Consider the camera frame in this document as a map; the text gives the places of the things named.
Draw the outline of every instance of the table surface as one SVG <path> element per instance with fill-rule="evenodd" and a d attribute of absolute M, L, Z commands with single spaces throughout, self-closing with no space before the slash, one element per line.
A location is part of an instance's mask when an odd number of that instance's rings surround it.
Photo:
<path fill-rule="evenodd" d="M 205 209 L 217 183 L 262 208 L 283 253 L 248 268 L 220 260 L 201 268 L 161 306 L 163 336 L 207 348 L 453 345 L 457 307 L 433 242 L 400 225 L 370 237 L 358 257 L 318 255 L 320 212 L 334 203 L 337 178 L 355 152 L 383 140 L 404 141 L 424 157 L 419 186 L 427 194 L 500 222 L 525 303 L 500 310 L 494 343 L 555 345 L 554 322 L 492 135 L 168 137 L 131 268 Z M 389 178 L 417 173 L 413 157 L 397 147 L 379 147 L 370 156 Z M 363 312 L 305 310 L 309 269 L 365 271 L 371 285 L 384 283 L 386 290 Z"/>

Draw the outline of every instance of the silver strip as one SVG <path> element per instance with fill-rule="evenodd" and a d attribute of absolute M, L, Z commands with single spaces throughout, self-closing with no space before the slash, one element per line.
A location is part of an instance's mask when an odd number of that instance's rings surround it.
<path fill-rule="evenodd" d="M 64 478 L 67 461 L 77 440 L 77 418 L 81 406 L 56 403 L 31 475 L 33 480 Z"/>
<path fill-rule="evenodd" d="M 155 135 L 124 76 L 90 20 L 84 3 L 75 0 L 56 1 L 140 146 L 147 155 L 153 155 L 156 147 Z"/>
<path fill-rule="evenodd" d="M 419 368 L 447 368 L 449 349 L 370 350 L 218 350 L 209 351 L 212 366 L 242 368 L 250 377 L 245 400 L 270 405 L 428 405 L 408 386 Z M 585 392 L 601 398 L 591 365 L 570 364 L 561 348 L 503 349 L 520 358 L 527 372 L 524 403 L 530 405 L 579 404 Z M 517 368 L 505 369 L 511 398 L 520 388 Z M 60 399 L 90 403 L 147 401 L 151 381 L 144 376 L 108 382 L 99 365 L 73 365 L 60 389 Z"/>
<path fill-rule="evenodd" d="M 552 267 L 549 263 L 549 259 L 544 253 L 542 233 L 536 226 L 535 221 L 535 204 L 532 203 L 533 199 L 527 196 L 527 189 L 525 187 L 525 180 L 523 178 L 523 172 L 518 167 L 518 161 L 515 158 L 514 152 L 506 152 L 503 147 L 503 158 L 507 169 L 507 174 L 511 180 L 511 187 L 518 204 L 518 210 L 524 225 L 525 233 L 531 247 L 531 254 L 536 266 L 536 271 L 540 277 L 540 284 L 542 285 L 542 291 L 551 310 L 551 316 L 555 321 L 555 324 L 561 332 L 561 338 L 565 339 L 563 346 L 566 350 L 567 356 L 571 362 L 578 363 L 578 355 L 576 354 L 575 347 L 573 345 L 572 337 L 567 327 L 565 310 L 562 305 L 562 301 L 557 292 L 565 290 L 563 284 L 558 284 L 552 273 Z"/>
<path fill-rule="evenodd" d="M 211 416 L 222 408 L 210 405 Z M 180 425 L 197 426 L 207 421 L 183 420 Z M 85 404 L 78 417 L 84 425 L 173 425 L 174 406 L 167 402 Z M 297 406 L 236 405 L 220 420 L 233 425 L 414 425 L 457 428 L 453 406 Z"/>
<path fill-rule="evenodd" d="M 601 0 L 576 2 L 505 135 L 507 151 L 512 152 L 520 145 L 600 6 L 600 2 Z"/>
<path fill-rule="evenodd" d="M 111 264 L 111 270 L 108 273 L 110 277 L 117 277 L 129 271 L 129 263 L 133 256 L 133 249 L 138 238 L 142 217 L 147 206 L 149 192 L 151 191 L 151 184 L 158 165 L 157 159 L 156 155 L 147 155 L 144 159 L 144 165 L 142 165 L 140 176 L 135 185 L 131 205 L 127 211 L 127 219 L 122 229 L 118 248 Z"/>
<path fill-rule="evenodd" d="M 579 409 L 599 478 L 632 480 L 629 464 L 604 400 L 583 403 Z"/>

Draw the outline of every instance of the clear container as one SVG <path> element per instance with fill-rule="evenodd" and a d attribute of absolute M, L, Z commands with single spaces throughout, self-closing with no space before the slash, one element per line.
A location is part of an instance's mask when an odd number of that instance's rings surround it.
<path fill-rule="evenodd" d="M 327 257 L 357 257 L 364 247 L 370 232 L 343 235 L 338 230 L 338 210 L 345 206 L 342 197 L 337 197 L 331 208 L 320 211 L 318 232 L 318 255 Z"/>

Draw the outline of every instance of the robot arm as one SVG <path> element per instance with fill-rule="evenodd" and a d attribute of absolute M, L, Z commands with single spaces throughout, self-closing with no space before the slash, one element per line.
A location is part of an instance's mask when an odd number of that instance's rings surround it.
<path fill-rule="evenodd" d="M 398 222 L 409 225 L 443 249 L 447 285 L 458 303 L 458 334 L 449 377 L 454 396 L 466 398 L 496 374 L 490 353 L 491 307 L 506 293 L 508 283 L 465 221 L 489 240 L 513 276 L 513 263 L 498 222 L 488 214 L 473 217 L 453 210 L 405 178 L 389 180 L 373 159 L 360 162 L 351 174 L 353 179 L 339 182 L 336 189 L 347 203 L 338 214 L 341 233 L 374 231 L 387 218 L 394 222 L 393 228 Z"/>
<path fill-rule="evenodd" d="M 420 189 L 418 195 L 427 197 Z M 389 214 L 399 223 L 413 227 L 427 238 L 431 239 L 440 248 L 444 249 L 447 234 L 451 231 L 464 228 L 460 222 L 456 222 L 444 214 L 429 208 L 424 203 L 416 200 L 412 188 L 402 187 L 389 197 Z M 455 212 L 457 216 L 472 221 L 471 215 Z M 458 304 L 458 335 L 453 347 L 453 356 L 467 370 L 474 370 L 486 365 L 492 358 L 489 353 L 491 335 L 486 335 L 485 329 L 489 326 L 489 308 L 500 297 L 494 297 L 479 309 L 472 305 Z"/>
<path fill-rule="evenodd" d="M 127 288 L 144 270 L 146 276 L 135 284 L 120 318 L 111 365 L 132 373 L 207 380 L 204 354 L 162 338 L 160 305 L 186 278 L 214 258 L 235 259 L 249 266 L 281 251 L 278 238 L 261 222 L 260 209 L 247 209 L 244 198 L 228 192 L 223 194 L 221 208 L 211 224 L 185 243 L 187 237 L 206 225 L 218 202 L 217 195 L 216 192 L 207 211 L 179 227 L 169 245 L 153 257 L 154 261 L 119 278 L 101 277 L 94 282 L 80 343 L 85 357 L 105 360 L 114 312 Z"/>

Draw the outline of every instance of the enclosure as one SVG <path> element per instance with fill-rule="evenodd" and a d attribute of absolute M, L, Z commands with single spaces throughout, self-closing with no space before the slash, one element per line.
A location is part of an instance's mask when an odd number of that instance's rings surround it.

# [Brief]
The records are to be retyped exactly. No line may be skipped.

# [Task solution]
Consider the camera frame in this document as a map; the text gives the places of the things named.
Draw the outline of every instance of the table surface as one SVG <path> element per instance with fill-rule="evenodd" and a d attribute of absolute M, L, Z commands with single spaces throughout, self-closing with no space before the slash, one element per line.
A location is part of an instance's mask when an odd number of that instance's rings surround it.
Photo:
<path fill-rule="evenodd" d="M 205 209 L 217 183 L 262 208 L 283 253 L 248 268 L 220 260 L 201 268 L 161 306 L 163 336 L 207 348 L 453 345 L 457 307 L 433 242 L 400 225 L 370 237 L 358 257 L 318 255 L 320 212 L 334 203 L 337 178 L 355 152 L 383 140 L 404 141 L 424 157 L 419 186 L 427 194 L 500 222 L 525 303 L 500 310 L 494 343 L 555 345 L 554 322 L 492 135 L 168 137 L 131 268 Z M 389 178 L 417 173 L 413 157 L 397 147 L 379 147 L 370 156 Z M 363 312 L 305 310 L 309 269 L 365 271 L 371 285 L 384 283 L 386 290 Z"/>

Draw the outline of every instance of the silver strip as one SVG <path> element per instance with fill-rule="evenodd" and a d attribute of absolute M, L, Z commands with single spaces throughout, self-closing with no space before the slash, one element per line.
A location is part of an instance's mask when an odd number of that instance's rings surround it.
<path fill-rule="evenodd" d="M 64 478 L 67 461 L 77 440 L 77 418 L 81 406 L 56 403 L 31 475 L 33 480 Z"/>
<path fill-rule="evenodd" d="M 155 135 L 124 76 L 90 20 L 84 3 L 75 0 L 56 1 L 140 146 L 147 155 L 153 155 L 156 147 Z"/>
<path fill-rule="evenodd" d="M 419 368 L 447 368 L 449 349 L 370 350 L 218 350 L 209 351 L 212 366 L 242 368 L 250 377 L 245 400 L 270 405 L 428 405 L 408 386 Z M 585 392 L 601 398 L 591 365 L 570 364 L 561 348 L 503 349 L 520 358 L 527 372 L 524 403 L 530 405 L 579 404 Z M 517 368 L 505 369 L 511 398 L 520 388 Z M 60 399 L 90 403 L 147 401 L 151 381 L 144 376 L 108 382 L 99 365 L 73 365 L 60 389 Z"/>
<path fill-rule="evenodd" d="M 552 267 L 549 263 L 549 259 L 544 253 L 542 233 L 536 226 L 535 221 L 535 204 L 532 203 L 533 199 L 527 196 L 527 189 L 525 187 L 525 180 L 523 178 L 523 172 L 518 167 L 518 161 L 515 158 L 514 152 L 506 152 L 503 147 L 503 158 L 507 169 L 507 174 L 511 180 L 511 187 L 518 204 L 518 210 L 524 225 L 525 233 L 531 247 L 531 254 L 536 266 L 536 271 L 540 277 L 540 284 L 542 285 L 542 291 L 551 310 L 551 316 L 555 321 L 555 324 L 561 332 L 561 338 L 565 339 L 563 346 L 566 350 L 567 356 L 571 362 L 578 363 L 578 355 L 576 354 L 575 347 L 573 345 L 572 337 L 567 327 L 565 310 L 562 305 L 562 301 L 557 292 L 565 290 L 563 284 L 558 284 L 552 273 Z"/>
<path fill-rule="evenodd" d="M 211 416 L 222 408 L 210 405 Z M 180 425 L 197 426 L 207 421 L 183 420 Z M 85 404 L 78 417 L 84 425 L 173 425 L 174 406 L 167 402 Z M 297 406 L 236 405 L 220 420 L 233 425 L 414 425 L 457 428 L 453 406 Z"/>
<path fill-rule="evenodd" d="M 601 0 L 576 2 L 505 135 L 507 151 L 512 152 L 520 145 L 600 6 L 600 2 Z"/>
<path fill-rule="evenodd" d="M 111 264 L 111 270 L 108 273 L 110 277 L 117 277 L 129 271 L 129 263 L 133 256 L 133 249 L 138 238 L 142 217 L 147 206 L 149 192 L 151 191 L 151 184 L 158 165 L 157 159 L 156 155 L 147 155 L 144 159 L 144 165 L 142 165 L 140 176 L 135 185 L 131 205 L 127 211 L 127 219 L 122 229 L 118 248 Z"/>
<path fill-rule="evenodd" d="M 579 409 L 599 478 L 632 480 L 629 464 L 604 400 L 583 403 Z"/>

Draw the outline of every instance of the clear container as one SVG <path> element per instance with fill-rule="evenodd" and a d attribute of absolute M, L, Z commands with single spaces throughout, self-closing with no space before the slash, one element per line.
A location is part of an instance's mask when an odd number of that instance's rings surround it.
<path fill-rule="evenodd" d="M 327 257 L 357 257 L 364 247 L 370 232 L 343 235 L 338 230 L 338 210 L 345 206 L 342 197 L 337 197 L 331 208 L 320 211 L 318 232 L 318 255 Z"/>

Draw the outline of every instance of the robot arm as one SVG <path> element per instance with fill-rule="evenodd" and a d attribute of absolute M, L, Z commands with single spaces throughout, self-closing with no space before the slash, one element per line.
A location is part of an instance's mask when an odd number of that instance's rings surround it.
<path fill-rule="evenodd" d="M 398 222 L 409 225 L 443 249 L 447 285 L 458 303 L 458 334 L 449 377 L 454 396 L 466 398 L 496 374 L 490 353 L 491 307 L 506 293 L 508 283 L 465 221 L 489 240 L 513 276 L 513 263 L 498 222 L 488 214 L 473 217 L 453 210 L 405 178 L 389 180 L 373 159 L 360 162 L 351 174 L 353 179 L 339 182 L 336 189 L 347 203 L 338 214 L 341 233 L 374 231 L 387 218 L 394 222 L 393 228 Z"/>
<path fill-rule="evenodd" d="M 420 189 L 418 195 L 427 197 Z M 389 214 L 399 223 L 413 227 L 427 238 L 431 239 L 440 248 L 444 249 L 447 234 L 451 231 L 464 228 L 460 222 L 456 222 L 444 214 L 429 208 L 424 203 L 416 200 L 412 188 L 402 187 L 389 197 Z M 455 212 L 457 216 L 472 221 L 471 215 Z M 458 304 L 458 335 L 453 347 L 453 356 L 467 370 L 474 370 L 486 365 L 492 358 L 489 353 L 491 335 L 486 335 L 485 329 L 489 326 L 489 308 L 500 297 L 494 297 L 479 309 L 472 305 Z"/>
<path fill-rule="evenodd" d="M 127 288 L 144 270 L 146 276 L 135 284 L 120 318 L 111 365 L 132 373 L 207 380 L 204 354 L 162 338 L 160 305 L 186 278 L 214 258 L 235 259 L 249 266 L 281 251 L 278 238 L 261 222 L 260 209 L 247 209 L 244 198 L 228 192 L 223 194 L 221 208 L 211 224 L 185 243 L 187 237 L 206 225 L 218 202 L 217 195 L 216 192 L 207 211 L 179 227 L 169 245 L 153 257 L 154 261 L 119 278 L 101 277 L 94 282 L 80 343 L 85 357 L 105 360 L 114 312 Z"/>

Draw the outline of every instance of the enclosure as one SVG <path> element per instance with fill-rule="evenodd" and a d attribute of absolute M, L, Z commands with single spaces throughout, self-closing with no space before the slash, one element per line.
A location is part of an instance's mask when an odd number of that instance's rings surround it.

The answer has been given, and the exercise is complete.